“American and European markets fell this morning after the election of Democrat Barack Obama and Democratic gains in both the House and Senate,” Scott Mayerowitz reports for ABC News.
“With the closely watched presidential election over, the business world now braces itself for the new reality of a Democratic-controlled Washington. That likely means stronger oversight and regulation of the financial sector, a tax structure that is less friendly to companies, increased spending on entitlement programs and more labor-friendly policies,” Mayerowitz reports.
“The drops do not necessarily mean the markets are upset with Obama’s victory. It could just be investors taking profits after recent gains,” Mayerowitz reports.
“Wall Street had a lot invested in this election,” Mayerowitz reports. “The federal government has wide powers to regulate business in America — everything from the way stocks, bonds and other investments are traded to the way companies and their employees are taxed.”
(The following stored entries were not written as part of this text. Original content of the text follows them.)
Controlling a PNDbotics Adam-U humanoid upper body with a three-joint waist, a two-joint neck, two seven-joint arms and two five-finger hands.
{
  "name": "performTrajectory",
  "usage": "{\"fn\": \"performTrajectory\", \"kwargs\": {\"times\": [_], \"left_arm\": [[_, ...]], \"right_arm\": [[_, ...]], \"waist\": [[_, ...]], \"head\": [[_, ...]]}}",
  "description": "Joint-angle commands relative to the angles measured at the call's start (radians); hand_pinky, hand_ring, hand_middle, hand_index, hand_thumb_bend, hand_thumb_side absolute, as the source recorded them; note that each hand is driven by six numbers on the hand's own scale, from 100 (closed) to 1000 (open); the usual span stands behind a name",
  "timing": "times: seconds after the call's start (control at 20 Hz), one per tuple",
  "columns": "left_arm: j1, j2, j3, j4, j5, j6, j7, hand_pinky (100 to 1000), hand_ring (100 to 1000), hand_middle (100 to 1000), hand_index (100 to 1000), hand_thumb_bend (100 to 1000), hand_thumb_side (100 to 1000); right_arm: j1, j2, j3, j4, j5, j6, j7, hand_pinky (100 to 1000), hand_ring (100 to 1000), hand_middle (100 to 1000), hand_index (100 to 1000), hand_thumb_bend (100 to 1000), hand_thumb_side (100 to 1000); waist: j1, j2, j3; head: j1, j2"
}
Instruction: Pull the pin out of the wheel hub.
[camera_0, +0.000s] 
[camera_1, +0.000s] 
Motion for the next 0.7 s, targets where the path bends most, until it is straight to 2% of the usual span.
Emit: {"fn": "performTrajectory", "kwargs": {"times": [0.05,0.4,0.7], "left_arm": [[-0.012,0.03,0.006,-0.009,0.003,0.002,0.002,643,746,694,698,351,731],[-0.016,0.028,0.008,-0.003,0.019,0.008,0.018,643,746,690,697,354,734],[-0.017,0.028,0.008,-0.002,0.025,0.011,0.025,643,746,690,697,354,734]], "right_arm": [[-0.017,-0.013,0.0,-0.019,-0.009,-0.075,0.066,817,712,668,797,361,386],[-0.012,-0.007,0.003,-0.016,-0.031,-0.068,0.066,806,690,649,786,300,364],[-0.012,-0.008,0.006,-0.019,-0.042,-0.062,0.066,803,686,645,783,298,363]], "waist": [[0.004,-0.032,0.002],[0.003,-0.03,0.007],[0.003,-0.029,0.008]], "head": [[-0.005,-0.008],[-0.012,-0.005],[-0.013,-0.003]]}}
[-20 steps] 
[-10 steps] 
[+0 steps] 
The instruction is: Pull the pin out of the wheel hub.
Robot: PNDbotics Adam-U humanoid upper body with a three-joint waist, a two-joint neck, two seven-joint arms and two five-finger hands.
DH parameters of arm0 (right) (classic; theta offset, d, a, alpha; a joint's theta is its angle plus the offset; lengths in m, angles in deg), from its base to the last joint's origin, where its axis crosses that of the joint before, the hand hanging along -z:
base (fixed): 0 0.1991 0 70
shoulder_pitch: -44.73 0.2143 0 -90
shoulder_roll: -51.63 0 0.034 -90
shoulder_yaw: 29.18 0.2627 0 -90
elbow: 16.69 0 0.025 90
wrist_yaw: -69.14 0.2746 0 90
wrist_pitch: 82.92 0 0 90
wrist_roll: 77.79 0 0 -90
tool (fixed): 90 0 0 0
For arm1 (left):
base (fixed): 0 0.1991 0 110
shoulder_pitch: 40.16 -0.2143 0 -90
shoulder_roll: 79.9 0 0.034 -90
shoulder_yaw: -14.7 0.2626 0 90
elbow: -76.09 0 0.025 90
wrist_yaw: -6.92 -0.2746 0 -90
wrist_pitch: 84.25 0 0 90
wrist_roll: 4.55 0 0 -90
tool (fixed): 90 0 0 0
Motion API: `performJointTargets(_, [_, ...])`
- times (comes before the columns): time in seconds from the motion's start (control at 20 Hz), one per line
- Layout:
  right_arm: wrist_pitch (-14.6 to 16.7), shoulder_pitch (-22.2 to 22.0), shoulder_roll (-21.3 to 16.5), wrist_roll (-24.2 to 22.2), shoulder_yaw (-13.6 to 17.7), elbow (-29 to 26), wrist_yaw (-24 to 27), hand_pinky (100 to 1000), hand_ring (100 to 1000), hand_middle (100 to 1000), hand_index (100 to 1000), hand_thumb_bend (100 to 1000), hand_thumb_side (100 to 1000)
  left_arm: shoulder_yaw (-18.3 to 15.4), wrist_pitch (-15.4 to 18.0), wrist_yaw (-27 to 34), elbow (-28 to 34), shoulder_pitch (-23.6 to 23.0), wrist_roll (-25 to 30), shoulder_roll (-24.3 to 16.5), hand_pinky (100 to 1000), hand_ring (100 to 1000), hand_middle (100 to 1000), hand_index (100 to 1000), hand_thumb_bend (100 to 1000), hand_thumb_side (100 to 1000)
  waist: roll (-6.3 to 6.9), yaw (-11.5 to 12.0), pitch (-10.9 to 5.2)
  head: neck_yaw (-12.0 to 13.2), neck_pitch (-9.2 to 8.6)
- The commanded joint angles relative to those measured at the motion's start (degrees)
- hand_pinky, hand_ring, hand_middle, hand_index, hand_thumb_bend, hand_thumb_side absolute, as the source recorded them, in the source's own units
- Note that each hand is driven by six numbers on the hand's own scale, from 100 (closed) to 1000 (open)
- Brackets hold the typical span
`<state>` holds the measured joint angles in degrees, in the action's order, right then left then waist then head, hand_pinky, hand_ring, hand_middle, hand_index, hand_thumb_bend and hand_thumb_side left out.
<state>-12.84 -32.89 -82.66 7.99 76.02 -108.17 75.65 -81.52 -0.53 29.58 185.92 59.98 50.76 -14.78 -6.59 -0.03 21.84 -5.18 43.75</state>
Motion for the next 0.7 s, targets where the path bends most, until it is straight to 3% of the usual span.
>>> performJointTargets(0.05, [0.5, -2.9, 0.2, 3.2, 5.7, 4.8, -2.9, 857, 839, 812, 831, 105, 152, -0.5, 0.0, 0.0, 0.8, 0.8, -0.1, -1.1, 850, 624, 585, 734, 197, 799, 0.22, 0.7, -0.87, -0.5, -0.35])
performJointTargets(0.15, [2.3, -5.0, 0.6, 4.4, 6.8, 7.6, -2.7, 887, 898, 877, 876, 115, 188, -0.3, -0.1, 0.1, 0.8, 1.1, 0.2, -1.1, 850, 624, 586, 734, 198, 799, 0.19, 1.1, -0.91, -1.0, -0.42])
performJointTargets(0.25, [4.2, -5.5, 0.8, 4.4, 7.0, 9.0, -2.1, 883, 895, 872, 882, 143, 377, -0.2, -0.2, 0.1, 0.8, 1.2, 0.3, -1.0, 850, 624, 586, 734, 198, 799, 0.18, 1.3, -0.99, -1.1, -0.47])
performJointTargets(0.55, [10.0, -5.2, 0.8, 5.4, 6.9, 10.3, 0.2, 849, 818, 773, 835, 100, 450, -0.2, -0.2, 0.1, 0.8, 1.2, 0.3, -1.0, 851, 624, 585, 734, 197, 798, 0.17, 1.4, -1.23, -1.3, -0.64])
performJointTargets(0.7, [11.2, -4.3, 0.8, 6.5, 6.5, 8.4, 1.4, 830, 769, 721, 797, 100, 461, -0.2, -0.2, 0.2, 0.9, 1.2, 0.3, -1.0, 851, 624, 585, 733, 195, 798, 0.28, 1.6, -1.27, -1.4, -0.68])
“And the government’s role has become much more active as the financial crisis has spread,” Mayerowitz reports. “The new president is going to have to administer the $700 billion bailout, weigh a second economic stimulus package and look at what new regulations and oversight should or should not be imposed on Wall Street.”
Full article here.
Benjamin Pimentel reports for MarketWatch, “Technology stocks tumbled Wednesday morning as the broader market retreated following the previous day’s rally and as investors pondered the major economic challenges that President-elect Barack Obama will face.”
Pimentel reports, “The Nasdaq Composite Index [fell] 3.0%… Major tech players were in the red, including Apple Inc. (AAPL: $106.60, -4.39, -4.0%) , Hewlett-Packard (HPQ: $36.99, -1.25, -3.3%) and Microsoft Corp. (MSFT: $22.76, -0.77, -3.27%).”